XDOF is building robotics training data infrastructure as AI labs race toward physical AI, with new datasets and teleoperation tools powering the next frontier.

Robotics is entering a new phase, and the biggest challenge is no longer only model design or computing power. The real hurdle is training data that captures how machines interact with the physical world.

That need is opening space for a new infrastructure layer in AI. While language models learned from massive text collections, robots require detailed records of movement, manipulation, and real-world feedback -- data that is still scarce and difficult to produce at scale.

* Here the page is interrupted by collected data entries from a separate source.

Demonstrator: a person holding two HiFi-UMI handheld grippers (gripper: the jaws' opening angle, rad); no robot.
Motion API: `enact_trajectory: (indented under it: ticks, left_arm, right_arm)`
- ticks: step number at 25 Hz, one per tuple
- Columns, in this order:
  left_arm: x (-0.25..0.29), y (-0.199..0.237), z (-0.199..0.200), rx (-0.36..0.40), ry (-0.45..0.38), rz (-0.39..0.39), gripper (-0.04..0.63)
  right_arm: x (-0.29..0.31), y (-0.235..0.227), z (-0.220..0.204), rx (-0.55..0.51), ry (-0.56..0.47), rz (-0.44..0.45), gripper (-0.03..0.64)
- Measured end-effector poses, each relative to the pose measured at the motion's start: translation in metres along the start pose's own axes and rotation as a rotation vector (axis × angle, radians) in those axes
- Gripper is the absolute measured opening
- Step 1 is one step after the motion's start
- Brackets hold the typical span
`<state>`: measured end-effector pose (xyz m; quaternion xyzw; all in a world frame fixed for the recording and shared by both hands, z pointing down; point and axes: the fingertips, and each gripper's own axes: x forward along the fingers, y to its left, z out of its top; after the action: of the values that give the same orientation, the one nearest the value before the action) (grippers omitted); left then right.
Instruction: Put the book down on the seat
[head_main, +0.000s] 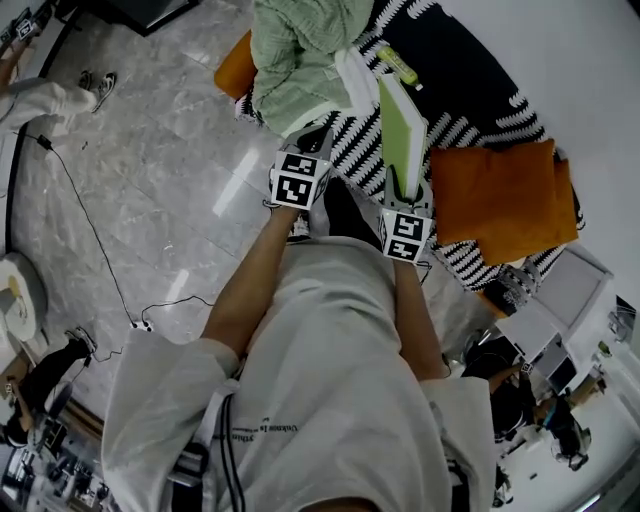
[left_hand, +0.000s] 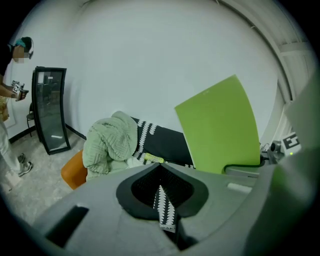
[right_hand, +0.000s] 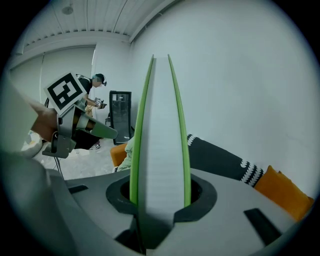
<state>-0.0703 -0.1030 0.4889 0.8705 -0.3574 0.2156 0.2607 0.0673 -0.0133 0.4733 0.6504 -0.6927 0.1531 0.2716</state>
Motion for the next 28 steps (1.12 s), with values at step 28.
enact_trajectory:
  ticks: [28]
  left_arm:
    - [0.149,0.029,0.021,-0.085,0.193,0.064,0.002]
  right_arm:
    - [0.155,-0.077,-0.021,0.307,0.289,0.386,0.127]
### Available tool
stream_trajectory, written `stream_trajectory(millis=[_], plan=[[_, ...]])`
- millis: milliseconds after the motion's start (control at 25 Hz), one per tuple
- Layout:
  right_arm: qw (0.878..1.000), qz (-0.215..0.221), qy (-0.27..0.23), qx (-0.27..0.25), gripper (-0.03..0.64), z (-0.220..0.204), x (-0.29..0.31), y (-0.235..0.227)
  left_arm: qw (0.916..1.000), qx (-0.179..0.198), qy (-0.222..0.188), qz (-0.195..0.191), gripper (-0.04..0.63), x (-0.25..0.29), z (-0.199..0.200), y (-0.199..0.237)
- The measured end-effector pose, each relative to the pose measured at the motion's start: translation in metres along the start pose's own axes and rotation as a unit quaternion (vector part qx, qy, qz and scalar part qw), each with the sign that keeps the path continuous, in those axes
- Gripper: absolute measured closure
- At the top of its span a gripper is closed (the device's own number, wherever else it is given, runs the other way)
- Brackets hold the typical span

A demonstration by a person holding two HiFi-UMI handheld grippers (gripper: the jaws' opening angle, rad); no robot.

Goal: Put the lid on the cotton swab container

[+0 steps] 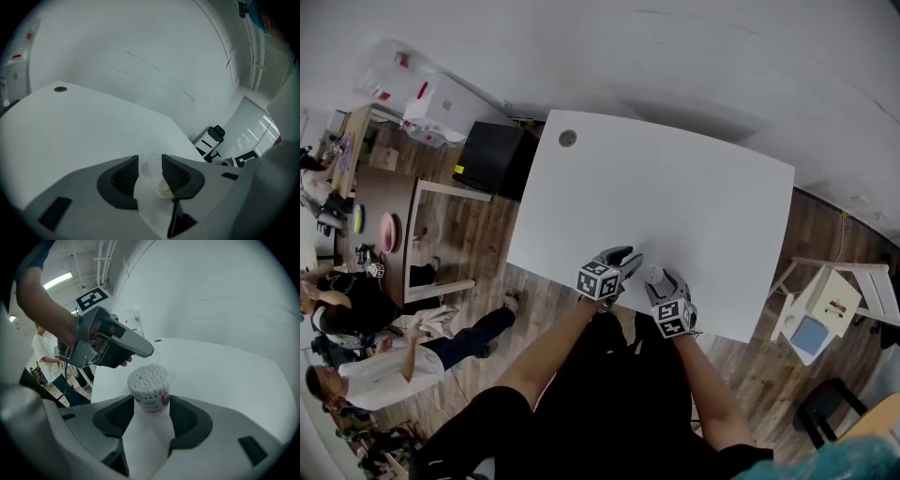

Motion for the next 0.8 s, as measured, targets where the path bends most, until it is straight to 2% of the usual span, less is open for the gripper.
stream_trajectory(millis=[160, 520, 800], plan=[[1.0, 0.003, 0.003, -0.004, 0.379, -0.001, 0.001, -0.002, 1.0, 0.005, -0.001, -0.006, 0.44, -0.004, 0.002, -0.006], [1.0, 0.008, 0.006, -0.007, 0.38, -0.004, -0.002, 0.001, 0.9994, -0.012, -0.03, -0.014, 0.466, -0.025, 0.007, -0.026], [1.0, 0.009, 0.006, -0.009, 0.38, -0.006, -0.005, 0.004, 0.9995, -0.006, -0.023, -0.02, 0.494, -0.034, 0.003, -0.041]])
Point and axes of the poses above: the fingertips, and each gripper's own axes: x forward along the fingers, y to its left, z out of its top, the point moved 7 cm from there along -x, backward along the fingers, and after that the axes turned 11 degrees about -y, right-handed, at the moved point
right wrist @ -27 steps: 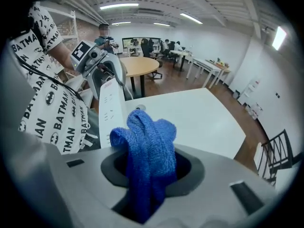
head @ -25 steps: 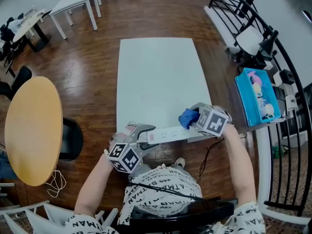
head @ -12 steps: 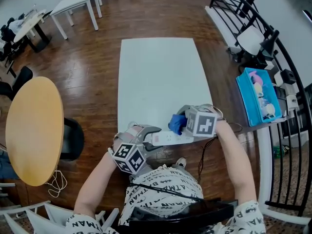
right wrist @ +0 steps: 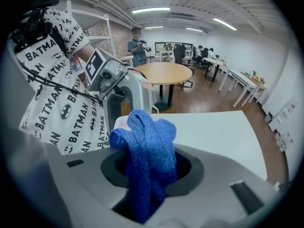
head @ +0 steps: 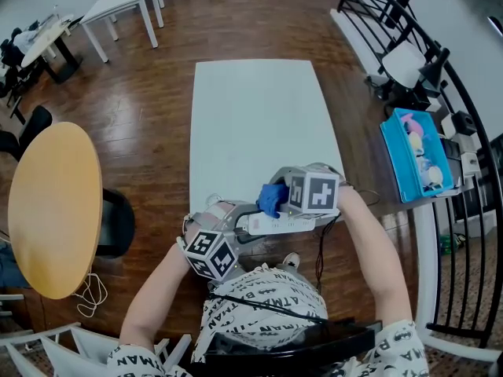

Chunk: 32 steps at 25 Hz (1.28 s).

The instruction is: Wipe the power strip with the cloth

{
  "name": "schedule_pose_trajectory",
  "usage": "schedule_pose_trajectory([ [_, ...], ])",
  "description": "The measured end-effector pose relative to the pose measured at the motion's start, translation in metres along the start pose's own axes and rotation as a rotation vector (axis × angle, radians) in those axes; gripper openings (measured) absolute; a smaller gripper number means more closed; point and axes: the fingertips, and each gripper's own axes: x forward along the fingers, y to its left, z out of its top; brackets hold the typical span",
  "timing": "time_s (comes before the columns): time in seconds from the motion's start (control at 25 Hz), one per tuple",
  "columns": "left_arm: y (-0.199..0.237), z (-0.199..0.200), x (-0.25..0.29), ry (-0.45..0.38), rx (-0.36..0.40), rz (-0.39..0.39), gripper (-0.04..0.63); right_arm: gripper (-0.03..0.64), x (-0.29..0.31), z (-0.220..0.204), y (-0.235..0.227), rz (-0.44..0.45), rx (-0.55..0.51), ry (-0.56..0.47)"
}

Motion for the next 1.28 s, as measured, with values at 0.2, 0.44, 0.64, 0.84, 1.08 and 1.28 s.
schedule_pose_trajectory([
  [0.2, -0.007, 0.001, 0.002, 0.000, 0.007, -0.018, 0.279, 0.143, 0.002, -0.011, 0.010, 0.024, -0.165, 0.077],
  [0.44, -0.009, 0.001, -0.001, -0.005, 0.011, -0.026, 0.279, 0.143, -0.001, -0.017, 0.020, 0.059, -0.307, 0.123],
  [0.64, -0.005, -0.002, -0.007, -0.003, 0.009, -0.019, 0.279, 0.143, -0.007, -0.033, 0.018, 0.050, -0.324, 0.169],
  [0.84, -0.002, -0.002, -0.010, -0.001, 0.010, -0.006, 0.279, 0.143, -0.015, -0.061, 0.019, 0.046, -0.313, 0.221],
  [1.08, 0.001, -0.002, -0.013, 0.000, 0.004, 0.006, 0.279, 0.143, -0.025, -0.104, 0.017, 0.040, -0.238, 0.275],
  [1.28, 0.005, -0.006, -0.019, -0.003, -0.012, 0.027, 0.279, 0.143, -0.034, -0.138, 0.020, 0.029, -0.161, 0.319],
])
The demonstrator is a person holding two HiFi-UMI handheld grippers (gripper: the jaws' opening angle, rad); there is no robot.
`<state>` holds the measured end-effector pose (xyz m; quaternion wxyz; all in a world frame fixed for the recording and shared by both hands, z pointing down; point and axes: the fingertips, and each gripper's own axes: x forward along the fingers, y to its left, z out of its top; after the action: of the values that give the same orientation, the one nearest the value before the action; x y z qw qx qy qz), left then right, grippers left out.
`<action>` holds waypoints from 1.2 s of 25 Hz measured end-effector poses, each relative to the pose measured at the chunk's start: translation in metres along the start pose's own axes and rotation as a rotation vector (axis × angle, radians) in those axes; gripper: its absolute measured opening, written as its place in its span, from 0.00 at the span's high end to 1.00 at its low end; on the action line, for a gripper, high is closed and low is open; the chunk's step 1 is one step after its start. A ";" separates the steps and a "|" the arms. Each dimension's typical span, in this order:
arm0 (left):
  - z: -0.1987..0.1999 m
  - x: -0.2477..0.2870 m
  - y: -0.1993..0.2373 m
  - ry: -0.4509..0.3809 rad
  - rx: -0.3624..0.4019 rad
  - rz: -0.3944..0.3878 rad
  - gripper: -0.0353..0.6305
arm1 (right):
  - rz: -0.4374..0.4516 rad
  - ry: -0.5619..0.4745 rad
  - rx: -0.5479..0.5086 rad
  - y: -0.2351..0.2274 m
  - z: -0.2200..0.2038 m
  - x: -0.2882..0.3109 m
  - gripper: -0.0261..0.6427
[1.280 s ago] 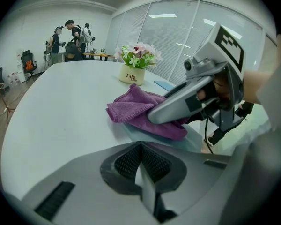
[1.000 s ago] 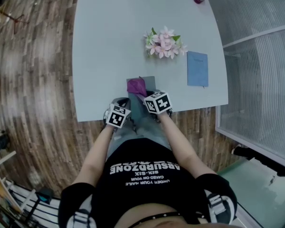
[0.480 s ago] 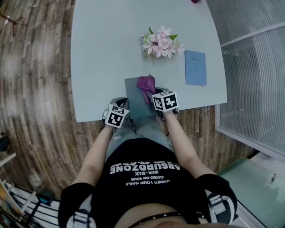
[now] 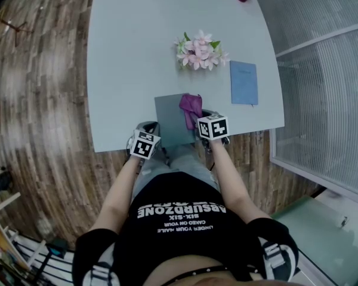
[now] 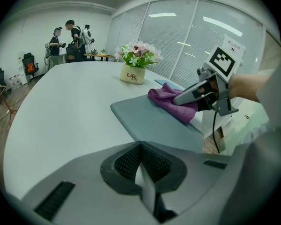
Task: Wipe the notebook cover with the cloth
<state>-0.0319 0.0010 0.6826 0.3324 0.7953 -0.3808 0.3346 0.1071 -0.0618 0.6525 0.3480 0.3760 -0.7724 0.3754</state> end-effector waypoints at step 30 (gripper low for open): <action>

XDOF, a startup emerging from stealth, is building systems for that gap. The company focuses on data pipelines, collection tools, cleaning, and annotation for robotics teams and frontier AI labs. It has raised $70 million from investors including Thrive Capital, Spark Capital, a16z, Lux, and WndrCo.

Founded by Philippe Wu, Fred Shentu, and Nemo Jin, XDOF says it is already working with 20 customers. The company's approach builds on earlier research such as GELLO, a low-cost teleoperation system that helps humans control robotic arms to generate training examples.

In partnership with UC Berkeley's AI Research lab, XDOF is also helping release ABC, a large robot training dataset that includes 130,000 manipulation trajectories, 300 hours of simulation, and 100 hours of evaluations. The dataset is designed to support academic research and accelerate experimentation in robotics.

The company's broader vision spans three layers of data: teleoperation from deployed robots, teleoperated systems collecting generalizable behavior, and egocentric data gathered from everyday human activity. XDOF also plans to develop wearable sensors to improve that final layer.

As robotics moves closer to practical deployment, the companies that can organize high-quality physical data may shape the next wave of intelligent machines. That shift could define how robots learn, adapt, and operate in the years ahead.